Exercise data below:
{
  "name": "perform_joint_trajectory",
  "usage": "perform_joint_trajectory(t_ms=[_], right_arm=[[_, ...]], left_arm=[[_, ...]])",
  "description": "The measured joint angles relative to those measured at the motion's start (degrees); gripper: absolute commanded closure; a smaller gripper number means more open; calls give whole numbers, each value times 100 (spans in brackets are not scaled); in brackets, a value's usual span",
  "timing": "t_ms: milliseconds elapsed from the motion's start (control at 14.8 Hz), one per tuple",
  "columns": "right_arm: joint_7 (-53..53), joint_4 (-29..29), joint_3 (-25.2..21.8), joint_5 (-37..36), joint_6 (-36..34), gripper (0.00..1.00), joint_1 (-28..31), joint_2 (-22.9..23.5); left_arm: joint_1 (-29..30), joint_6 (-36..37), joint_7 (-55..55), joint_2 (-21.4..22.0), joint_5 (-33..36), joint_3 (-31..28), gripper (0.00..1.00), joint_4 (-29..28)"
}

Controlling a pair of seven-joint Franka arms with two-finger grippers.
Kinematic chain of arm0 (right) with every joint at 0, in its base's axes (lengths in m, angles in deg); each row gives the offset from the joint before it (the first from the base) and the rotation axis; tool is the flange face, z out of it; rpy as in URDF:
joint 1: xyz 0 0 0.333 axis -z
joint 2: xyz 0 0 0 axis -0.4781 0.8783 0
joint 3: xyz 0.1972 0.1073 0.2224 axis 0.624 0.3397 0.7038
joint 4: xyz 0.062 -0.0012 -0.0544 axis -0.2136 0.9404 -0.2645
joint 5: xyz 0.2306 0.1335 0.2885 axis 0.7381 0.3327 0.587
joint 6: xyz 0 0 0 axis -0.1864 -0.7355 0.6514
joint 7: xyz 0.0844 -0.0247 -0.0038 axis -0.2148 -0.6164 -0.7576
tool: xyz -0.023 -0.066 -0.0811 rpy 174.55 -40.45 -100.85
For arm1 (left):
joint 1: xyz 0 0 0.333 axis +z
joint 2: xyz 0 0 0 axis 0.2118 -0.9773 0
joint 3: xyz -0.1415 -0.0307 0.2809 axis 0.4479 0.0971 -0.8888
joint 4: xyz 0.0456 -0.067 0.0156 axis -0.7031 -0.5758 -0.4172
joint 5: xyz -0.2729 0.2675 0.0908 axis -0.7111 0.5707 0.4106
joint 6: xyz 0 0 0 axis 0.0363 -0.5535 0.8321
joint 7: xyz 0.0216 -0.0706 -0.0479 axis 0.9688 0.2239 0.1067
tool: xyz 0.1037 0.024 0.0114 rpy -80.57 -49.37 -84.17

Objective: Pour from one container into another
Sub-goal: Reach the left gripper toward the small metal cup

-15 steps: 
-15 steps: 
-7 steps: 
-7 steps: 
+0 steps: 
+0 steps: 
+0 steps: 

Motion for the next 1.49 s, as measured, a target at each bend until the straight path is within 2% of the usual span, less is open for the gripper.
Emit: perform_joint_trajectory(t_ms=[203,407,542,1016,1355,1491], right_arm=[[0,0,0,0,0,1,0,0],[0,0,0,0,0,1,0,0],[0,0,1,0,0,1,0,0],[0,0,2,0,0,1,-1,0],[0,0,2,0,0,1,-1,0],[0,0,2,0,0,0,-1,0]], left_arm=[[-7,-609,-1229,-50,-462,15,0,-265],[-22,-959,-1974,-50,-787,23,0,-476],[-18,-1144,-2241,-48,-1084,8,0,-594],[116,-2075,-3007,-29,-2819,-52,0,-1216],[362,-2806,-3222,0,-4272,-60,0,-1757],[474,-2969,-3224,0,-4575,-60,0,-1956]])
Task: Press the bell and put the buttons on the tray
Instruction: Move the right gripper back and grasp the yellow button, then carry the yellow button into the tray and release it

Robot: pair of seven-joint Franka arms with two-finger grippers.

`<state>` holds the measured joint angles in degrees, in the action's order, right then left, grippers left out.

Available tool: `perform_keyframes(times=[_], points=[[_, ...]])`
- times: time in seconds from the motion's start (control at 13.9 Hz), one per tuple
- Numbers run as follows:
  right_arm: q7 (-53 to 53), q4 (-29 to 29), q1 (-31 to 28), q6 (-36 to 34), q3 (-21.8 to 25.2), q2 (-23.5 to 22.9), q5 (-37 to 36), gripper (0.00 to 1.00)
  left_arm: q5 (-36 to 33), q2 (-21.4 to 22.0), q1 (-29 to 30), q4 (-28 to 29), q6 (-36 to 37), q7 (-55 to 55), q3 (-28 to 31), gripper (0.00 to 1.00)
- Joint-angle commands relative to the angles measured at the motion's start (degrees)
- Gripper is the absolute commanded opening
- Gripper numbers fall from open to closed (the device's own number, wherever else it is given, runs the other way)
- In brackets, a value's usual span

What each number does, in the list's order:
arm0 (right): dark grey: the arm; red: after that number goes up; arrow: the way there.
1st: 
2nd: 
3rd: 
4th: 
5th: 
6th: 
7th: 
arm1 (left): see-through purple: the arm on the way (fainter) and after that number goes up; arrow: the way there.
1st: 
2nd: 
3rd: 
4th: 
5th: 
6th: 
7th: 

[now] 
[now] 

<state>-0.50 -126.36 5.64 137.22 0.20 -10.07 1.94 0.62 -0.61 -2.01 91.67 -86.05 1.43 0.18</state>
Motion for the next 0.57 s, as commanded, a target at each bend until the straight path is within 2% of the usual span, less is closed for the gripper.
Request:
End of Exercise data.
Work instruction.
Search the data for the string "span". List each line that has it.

Task response.
  "description": "The measured joint angles relative to those measured at the motion's start (degrees); gripper: absolute commanded closure; a smaller gripper number means more open; calls give whole numbers, each value times 100 (spans in brackets are not scaled); in brackets, a value's usual span",
Motion for the next 1.49 s, as measured, a target at each bend until the straight path is within 2% of the usual span, less is open for the gripper.
- In brackets, a value's usual span
Motion for the next 0.57 s, as commanded, a target at each bend until the straight path is within 2% of the usual span, less is closed for the gripper.

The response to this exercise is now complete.